-- Record extracts --
═══

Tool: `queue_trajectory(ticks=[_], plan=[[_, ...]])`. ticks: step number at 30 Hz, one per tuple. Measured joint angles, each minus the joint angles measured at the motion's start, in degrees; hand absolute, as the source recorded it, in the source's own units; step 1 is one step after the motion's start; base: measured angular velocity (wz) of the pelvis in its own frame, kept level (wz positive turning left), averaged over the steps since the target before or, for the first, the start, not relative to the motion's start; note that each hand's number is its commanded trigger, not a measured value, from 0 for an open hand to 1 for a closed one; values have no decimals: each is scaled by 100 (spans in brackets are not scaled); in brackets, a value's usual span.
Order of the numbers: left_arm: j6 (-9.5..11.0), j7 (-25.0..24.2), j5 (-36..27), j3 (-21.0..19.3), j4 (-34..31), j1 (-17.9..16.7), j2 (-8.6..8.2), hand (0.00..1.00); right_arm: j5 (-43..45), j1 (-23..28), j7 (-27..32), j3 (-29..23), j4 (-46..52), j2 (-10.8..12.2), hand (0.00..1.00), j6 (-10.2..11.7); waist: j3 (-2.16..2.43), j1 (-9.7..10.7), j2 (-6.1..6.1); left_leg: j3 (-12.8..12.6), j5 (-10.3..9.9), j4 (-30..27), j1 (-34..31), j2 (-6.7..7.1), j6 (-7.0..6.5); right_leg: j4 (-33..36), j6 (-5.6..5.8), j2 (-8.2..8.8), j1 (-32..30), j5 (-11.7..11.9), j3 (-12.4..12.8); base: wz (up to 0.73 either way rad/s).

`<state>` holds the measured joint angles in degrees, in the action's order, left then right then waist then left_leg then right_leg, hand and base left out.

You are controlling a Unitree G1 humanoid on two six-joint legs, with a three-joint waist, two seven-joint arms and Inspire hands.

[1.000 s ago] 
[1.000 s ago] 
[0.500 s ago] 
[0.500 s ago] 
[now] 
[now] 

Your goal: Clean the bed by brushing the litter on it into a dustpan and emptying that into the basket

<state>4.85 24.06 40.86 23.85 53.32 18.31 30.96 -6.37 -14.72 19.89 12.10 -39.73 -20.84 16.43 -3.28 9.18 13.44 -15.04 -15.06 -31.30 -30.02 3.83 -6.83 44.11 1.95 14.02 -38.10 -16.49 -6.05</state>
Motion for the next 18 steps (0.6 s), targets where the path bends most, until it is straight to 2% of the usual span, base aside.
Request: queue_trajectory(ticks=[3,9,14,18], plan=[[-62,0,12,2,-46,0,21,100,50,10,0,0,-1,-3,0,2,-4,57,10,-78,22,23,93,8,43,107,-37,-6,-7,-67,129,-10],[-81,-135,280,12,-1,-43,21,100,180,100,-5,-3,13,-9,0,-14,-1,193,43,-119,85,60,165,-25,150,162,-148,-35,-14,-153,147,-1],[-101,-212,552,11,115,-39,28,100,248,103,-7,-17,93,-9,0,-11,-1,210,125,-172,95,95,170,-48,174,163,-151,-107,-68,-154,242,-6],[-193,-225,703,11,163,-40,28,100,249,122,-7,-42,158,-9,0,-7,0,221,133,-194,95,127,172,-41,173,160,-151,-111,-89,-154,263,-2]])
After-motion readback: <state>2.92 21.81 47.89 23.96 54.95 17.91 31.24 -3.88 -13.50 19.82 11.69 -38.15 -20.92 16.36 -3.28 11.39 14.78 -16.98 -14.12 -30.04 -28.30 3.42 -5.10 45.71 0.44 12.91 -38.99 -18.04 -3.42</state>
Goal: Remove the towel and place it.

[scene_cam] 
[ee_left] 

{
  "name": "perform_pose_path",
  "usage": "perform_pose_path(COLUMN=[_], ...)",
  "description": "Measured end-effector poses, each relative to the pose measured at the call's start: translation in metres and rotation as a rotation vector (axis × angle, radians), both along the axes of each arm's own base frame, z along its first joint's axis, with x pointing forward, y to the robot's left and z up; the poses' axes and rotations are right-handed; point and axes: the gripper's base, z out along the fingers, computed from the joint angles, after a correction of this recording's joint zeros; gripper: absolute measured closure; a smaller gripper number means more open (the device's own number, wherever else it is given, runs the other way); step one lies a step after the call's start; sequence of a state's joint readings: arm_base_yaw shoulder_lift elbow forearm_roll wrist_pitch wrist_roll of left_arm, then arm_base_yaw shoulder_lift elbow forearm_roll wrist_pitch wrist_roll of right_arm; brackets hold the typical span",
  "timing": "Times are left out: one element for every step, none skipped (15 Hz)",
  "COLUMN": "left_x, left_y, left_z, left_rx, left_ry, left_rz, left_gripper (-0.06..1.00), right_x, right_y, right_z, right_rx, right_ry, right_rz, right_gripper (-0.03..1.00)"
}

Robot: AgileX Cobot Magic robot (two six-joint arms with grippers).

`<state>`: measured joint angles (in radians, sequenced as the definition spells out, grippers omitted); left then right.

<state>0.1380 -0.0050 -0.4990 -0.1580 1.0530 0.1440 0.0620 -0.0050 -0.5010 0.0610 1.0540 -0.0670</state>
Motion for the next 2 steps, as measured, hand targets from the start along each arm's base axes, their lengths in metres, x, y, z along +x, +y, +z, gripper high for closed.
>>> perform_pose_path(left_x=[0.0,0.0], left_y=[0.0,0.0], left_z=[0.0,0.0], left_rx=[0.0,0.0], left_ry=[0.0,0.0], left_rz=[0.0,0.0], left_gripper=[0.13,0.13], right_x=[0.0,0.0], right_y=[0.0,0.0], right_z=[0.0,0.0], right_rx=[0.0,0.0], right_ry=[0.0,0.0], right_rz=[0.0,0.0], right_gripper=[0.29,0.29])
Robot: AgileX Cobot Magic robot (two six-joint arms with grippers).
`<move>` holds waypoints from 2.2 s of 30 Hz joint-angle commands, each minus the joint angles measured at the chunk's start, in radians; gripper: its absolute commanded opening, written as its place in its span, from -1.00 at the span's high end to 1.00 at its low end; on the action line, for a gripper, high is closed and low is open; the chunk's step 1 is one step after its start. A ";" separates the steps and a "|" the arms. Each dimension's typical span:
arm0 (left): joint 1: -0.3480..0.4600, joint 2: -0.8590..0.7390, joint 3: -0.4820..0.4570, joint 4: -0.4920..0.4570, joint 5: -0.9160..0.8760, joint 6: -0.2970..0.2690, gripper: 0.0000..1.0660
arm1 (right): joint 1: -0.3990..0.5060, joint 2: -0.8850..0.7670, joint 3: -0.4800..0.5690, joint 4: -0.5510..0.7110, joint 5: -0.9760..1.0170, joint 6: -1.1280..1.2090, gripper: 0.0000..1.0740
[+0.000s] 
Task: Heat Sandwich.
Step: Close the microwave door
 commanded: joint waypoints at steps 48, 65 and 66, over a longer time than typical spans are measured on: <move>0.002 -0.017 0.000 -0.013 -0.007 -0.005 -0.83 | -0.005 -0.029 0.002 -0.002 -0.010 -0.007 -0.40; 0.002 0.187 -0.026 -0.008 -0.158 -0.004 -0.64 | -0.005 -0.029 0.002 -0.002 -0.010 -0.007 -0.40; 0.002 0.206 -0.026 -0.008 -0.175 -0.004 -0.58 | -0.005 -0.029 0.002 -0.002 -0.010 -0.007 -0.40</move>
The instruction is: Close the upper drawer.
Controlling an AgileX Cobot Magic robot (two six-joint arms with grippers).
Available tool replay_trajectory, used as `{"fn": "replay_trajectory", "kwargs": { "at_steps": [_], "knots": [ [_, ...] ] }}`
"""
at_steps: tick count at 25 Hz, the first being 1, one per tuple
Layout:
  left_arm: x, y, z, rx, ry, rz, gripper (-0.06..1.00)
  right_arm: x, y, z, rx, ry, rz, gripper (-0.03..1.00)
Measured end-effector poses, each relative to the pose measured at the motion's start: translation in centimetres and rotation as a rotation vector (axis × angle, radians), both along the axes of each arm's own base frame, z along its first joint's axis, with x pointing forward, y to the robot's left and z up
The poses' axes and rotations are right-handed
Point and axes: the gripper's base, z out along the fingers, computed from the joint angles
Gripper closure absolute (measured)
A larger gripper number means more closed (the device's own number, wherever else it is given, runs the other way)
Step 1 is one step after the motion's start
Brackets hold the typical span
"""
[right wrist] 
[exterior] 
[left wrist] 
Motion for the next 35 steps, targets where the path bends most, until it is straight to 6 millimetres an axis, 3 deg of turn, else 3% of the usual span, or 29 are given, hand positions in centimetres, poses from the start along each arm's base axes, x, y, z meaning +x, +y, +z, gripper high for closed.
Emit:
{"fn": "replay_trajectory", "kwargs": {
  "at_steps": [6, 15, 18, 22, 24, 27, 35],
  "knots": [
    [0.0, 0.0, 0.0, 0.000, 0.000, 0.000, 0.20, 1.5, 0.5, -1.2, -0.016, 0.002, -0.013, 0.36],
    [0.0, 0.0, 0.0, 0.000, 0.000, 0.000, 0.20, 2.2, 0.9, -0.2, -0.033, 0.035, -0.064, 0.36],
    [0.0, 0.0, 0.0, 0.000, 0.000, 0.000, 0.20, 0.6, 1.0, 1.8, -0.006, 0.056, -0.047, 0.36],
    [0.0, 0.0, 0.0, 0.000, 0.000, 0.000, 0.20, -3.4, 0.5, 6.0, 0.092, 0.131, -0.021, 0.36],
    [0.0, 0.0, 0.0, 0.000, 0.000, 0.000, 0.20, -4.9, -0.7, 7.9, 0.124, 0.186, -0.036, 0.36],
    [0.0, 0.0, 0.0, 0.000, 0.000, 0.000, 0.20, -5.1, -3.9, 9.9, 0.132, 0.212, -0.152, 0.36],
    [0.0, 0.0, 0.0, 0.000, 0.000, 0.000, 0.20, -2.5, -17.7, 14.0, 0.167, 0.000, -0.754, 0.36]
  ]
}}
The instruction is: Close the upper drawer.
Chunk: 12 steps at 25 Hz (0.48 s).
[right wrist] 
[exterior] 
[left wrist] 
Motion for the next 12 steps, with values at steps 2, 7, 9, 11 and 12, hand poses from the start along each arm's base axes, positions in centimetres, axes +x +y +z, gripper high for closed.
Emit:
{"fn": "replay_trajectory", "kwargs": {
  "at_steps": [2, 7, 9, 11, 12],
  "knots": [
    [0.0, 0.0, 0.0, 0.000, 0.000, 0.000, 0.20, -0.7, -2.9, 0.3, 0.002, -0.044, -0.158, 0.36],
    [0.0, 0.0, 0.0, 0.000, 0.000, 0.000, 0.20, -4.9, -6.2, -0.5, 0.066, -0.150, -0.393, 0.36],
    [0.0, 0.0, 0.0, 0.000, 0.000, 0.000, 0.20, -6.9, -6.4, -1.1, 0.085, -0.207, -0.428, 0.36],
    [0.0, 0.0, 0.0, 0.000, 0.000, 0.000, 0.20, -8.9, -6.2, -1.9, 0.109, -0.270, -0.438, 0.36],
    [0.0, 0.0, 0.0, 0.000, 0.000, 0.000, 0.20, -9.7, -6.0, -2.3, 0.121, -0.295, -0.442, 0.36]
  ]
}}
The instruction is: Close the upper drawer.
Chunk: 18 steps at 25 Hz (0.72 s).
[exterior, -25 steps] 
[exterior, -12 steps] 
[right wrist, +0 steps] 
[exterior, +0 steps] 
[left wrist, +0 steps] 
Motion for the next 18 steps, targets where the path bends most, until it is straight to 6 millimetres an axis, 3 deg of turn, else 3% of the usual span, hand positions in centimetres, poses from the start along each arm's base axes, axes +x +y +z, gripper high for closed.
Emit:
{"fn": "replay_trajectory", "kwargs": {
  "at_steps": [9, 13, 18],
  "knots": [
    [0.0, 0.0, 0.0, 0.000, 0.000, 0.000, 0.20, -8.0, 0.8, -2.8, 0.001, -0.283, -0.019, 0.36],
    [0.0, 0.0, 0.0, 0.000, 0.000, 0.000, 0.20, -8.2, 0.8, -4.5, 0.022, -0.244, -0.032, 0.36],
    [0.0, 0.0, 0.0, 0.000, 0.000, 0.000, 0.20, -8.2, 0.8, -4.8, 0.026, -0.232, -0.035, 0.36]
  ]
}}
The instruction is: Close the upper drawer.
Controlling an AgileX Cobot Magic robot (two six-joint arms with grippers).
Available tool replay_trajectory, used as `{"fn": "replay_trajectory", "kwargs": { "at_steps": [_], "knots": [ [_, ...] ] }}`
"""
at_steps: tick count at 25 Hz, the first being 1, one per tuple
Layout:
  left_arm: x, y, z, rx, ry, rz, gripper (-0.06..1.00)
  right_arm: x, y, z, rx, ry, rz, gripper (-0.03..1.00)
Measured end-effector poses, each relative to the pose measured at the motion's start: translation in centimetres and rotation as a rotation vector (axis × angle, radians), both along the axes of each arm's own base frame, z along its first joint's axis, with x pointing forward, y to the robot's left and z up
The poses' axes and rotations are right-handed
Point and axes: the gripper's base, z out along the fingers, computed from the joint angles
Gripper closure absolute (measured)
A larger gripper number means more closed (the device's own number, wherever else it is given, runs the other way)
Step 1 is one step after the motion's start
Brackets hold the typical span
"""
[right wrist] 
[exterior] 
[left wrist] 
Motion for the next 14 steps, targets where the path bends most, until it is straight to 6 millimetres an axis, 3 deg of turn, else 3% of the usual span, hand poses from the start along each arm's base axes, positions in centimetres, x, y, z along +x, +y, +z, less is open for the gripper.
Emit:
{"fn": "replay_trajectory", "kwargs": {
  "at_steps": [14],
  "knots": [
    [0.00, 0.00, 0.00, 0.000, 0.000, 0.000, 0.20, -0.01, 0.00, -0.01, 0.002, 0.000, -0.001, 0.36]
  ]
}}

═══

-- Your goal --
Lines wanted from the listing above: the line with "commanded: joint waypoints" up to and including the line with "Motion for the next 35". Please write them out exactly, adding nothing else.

-- Solution to this problem --
 commanded: joint waypoints at steps 48, 65 and 66, over a longer time than typical spans are measured on: <move>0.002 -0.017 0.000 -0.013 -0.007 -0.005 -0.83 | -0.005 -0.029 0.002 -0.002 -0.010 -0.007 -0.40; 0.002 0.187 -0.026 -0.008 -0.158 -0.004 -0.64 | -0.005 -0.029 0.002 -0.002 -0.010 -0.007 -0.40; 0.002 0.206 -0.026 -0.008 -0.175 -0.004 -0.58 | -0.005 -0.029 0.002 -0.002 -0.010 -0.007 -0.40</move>
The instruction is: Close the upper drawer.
Controlling an AgileX Cobot Magic robot (two six-joint arms with grippers).
Available tool replay_trajectory, used as `{"fn": "replay_trajectory", "kwargs": { "at_steps": [_], "knots": [ [_, ...] ] }}`
"""
at_steps: tick count at 25 Hz, the first being 1, one per tuple
Layout:
  left_arm: x, y, z, rx, ry, rz, gripper (-0.06..1.00)
  right_arm: x, y, z, rx, ry, rz, gripper (-0.03..1.00)
Measured end-effector poses, each relative to the pose measured at the motion's start: translation in centimetres and rotation as a rotation vector (axis × angle, radians), both along the axes of each arm's own base frame, z along its first joint's axis, with x pointing forward, y to the robot's left and z up
The poses' axes and rotations are right-handed
Point and axes: the gripper's base, z out along the fingers, computed from the joint angles
Gripper closure absolute (measured)
A larger gripper number means more closed (the device's own number, wherever else it is given, runs the other way)
Step 1 is one step after the motion's start
Brackets hold the typical span
"""
[right wrist] 
[exterior] 
[left wrist] 
Motion for the next 35 steps, targets where the path bends most, until it is straight to 6 millimetres an axis, 3 deg of turn, else 3% of the usual span, or 29 are given, hand positions in centimetres, poses from the start along each arm's base axes, x, y, z meaning +x, +y, +z, gripper high for closed.

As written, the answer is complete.